Government proposes tax incentives to spur build-to-rent investments

Draft legislation looks to increase availability of rental housing

Government proposes tax incentives to spur build-to-rent investments

The Australian government is looking to boost the availability of rental housing across the country through draft legislation aimed at introducing tax incentives to stimulate investment and construction in the build-to-rent sector.

According to a joint release from Treasurer Jim Chalmers (pictured left) and Housing Minister Julie Collins (pictured right), this push towards build-to-rent investments is a key component of a national strategy to construct 1.2 million new homes within the next five years, starting from 1 July 2024.

Chalmers and Collins pointed to industry estimates which state that build-to-rent investments could “make an important contribution to achieving this national target” by providing an additional 150,000 rental homes over the next decade.

“This is all about more homes for home buyers, more homes for renters and more homes for Australians who are doing it tough,” they said in the release.

“For a long time, we haven’t been building the homes that Australia needs and the former government wasted nearly a decade in office while these problems only got worse.”

Tax incentives for the build-to-rent sector

The proposed tax incentives will apply specifically to build-to-rent projects that consist of at least 50 apartments or dwellings, which must be made available for rent to the general public. These projects are required to maintain a single ownership for a minimum of 15 years, with at least 10% of the units designated as affordable housing options.

Incentives apply to eligible new projects that began construction after the policy was announced in last year’s budget, according to the joint release.

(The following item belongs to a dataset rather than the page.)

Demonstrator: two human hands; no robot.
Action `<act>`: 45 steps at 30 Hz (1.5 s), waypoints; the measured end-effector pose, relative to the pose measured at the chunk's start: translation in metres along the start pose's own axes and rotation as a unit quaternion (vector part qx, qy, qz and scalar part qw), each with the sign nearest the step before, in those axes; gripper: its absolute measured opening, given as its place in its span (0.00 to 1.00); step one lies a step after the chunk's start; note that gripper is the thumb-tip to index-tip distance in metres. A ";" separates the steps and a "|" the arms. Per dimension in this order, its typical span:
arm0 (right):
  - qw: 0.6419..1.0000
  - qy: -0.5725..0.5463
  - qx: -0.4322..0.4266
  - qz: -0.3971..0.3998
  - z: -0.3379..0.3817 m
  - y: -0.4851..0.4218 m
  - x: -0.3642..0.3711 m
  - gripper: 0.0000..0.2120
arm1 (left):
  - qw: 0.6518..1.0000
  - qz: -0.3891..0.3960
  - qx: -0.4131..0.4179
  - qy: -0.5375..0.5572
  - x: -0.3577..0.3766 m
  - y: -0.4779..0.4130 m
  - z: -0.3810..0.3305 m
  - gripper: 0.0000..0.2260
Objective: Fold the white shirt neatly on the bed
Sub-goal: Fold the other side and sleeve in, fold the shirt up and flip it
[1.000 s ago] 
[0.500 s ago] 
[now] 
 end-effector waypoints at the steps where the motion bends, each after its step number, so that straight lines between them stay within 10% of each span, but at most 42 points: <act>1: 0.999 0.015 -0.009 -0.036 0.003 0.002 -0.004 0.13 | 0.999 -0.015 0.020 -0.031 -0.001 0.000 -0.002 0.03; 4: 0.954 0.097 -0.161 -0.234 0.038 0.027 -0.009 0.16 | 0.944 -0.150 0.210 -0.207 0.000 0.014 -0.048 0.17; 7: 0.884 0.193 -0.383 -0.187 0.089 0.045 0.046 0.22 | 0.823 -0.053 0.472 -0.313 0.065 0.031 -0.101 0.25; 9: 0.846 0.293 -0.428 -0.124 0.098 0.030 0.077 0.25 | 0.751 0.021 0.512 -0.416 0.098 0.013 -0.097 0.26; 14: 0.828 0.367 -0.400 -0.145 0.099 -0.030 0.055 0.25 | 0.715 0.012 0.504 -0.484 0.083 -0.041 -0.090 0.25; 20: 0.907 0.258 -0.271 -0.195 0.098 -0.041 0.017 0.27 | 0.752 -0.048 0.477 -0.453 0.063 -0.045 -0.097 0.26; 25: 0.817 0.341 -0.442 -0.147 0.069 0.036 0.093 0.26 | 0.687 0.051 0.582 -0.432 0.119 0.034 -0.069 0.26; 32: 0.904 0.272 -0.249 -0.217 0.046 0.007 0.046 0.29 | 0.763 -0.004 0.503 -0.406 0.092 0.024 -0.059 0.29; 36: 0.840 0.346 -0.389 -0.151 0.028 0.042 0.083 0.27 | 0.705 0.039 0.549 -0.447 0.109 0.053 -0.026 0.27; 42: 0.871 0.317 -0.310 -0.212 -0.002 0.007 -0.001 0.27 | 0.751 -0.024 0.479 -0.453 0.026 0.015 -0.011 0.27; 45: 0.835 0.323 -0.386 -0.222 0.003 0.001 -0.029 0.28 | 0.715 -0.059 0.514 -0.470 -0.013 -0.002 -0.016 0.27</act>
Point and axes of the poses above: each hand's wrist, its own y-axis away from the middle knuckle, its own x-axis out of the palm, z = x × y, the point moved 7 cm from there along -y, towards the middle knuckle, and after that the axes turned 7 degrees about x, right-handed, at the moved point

Additionally, the legislative proposal is set to function independently of any state or territory-specific measures aimed at supporting the build-to-rent sector.

“The Albanese Government has committed more than $25 billion in new housing investments over the next decade and will continue to work closely with all levels of government to ensure more Australians have a safe, secure and affordable place to call home,” Chalmers and Collins said in their statement.

“We have a plan to kickstart the construction of more homes, to attract more institutional investment, to cut red tape and planning hurdles, to help more Australians into home ownership, to support renters, and to help those who need a safe home the most.”